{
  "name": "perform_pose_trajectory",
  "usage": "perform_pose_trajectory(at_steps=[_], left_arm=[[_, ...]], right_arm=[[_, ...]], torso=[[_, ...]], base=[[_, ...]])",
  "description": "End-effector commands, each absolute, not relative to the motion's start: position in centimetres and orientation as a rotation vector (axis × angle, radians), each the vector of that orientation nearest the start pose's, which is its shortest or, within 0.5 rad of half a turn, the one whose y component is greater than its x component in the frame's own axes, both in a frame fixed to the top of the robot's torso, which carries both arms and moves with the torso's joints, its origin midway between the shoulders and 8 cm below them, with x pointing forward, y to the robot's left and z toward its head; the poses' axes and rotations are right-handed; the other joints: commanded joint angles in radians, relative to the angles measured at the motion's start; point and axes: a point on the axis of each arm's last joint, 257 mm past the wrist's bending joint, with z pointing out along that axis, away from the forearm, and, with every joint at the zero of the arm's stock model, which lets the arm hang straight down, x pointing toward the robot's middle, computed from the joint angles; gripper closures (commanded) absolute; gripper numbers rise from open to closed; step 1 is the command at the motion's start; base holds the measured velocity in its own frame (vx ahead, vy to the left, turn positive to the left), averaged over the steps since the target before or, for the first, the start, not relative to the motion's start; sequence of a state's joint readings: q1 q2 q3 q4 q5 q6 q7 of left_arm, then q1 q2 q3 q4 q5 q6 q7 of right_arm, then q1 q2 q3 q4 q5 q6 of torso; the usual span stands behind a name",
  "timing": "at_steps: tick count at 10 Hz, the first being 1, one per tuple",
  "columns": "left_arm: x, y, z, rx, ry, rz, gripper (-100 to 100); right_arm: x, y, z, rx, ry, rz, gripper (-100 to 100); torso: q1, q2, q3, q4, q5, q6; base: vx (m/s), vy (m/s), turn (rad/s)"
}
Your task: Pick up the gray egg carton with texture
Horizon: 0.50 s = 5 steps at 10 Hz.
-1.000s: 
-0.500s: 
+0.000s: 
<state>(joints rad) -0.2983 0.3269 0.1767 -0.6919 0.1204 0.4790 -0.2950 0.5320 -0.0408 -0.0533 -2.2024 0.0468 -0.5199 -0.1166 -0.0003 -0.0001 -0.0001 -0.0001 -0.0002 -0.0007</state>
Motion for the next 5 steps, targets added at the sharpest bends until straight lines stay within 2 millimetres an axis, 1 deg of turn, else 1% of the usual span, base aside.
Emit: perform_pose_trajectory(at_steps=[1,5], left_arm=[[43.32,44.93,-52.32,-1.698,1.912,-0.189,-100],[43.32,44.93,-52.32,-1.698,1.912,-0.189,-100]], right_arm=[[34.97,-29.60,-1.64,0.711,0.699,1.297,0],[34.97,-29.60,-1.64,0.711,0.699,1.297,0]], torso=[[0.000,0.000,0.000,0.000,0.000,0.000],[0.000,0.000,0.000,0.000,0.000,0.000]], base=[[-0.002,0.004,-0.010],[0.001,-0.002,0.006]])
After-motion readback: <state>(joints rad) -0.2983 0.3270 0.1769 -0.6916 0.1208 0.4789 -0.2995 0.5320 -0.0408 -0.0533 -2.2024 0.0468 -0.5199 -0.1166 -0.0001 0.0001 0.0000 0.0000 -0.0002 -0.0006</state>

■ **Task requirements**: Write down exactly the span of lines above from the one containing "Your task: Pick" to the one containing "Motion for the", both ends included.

■ **The answer**:
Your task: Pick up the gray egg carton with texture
Horizon: 0.50 s = 5 steps at 10 Hz.
-1.000s: 
-0.500s: 
+0.000s: 
<state>(joints rad) -0.2983 0.3269 0.1767 -0.6919 0.1204 0.4790 -0.2950 0.5320 -0.0408 -0.0533 -2.2024 0.0468 -0.5199 -0.1166 -0.0003 -0.0001 -0.0001 -0.0001 -0.0002 -0.0007</state>
Motion for the next 5 steps, targets added at the sharpest bends until straight lines stay within 2 millimetres an axis, 1 deg of turn, else 1% of the usual span, base aside.

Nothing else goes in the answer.